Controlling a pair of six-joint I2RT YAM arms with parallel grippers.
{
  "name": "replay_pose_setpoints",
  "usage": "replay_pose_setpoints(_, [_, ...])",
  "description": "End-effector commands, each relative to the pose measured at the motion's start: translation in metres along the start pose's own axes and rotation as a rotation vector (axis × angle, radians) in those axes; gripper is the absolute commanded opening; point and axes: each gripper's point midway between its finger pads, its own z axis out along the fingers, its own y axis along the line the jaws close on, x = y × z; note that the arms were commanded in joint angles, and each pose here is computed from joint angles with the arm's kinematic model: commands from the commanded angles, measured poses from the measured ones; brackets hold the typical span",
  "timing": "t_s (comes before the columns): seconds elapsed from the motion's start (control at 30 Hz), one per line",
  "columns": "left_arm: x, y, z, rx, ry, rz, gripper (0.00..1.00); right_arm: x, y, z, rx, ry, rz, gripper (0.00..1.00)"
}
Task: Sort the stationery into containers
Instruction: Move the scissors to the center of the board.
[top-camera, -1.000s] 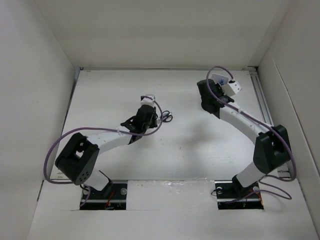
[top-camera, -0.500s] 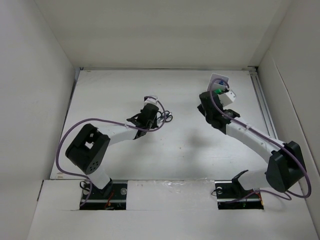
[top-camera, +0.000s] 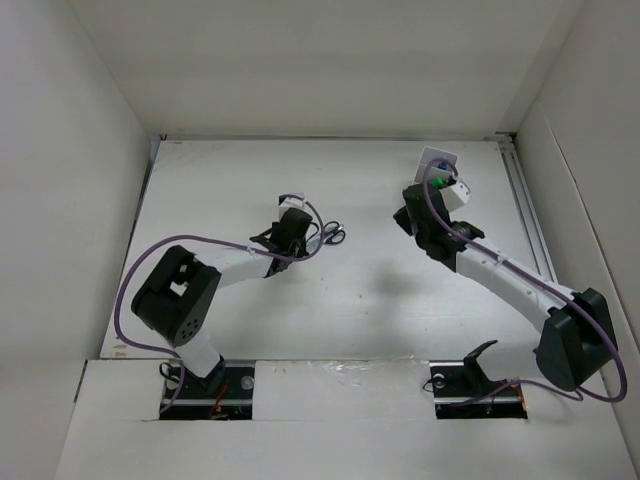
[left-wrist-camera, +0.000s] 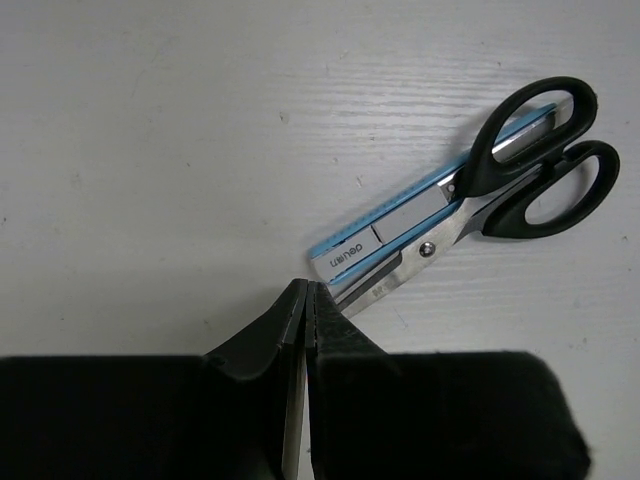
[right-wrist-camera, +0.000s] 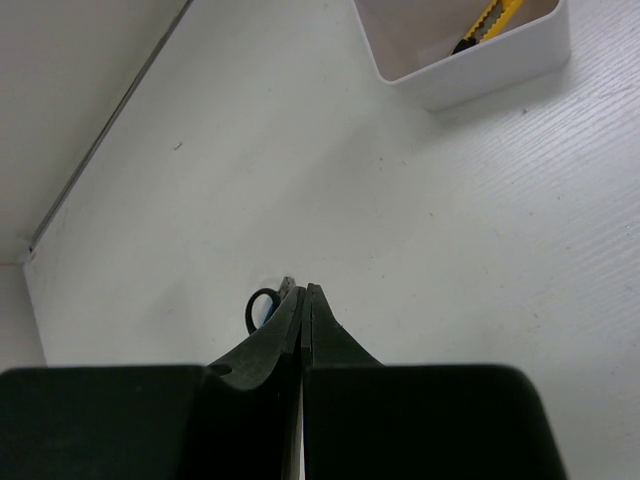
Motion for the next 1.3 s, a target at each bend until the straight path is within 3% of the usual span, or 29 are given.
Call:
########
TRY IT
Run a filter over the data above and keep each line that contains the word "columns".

TASK SOLUTION
  "timing": "t_s (comes before the columns): seconds elapsed from the motion's start (control at 30 Hz), one per line",
  "columns": "left_arm: x, y, z, rx, ry, rz, gripper (0.00..1.00); right_arm: x, y, z, rx, ry, rz, gripper (0.00..1.00)"

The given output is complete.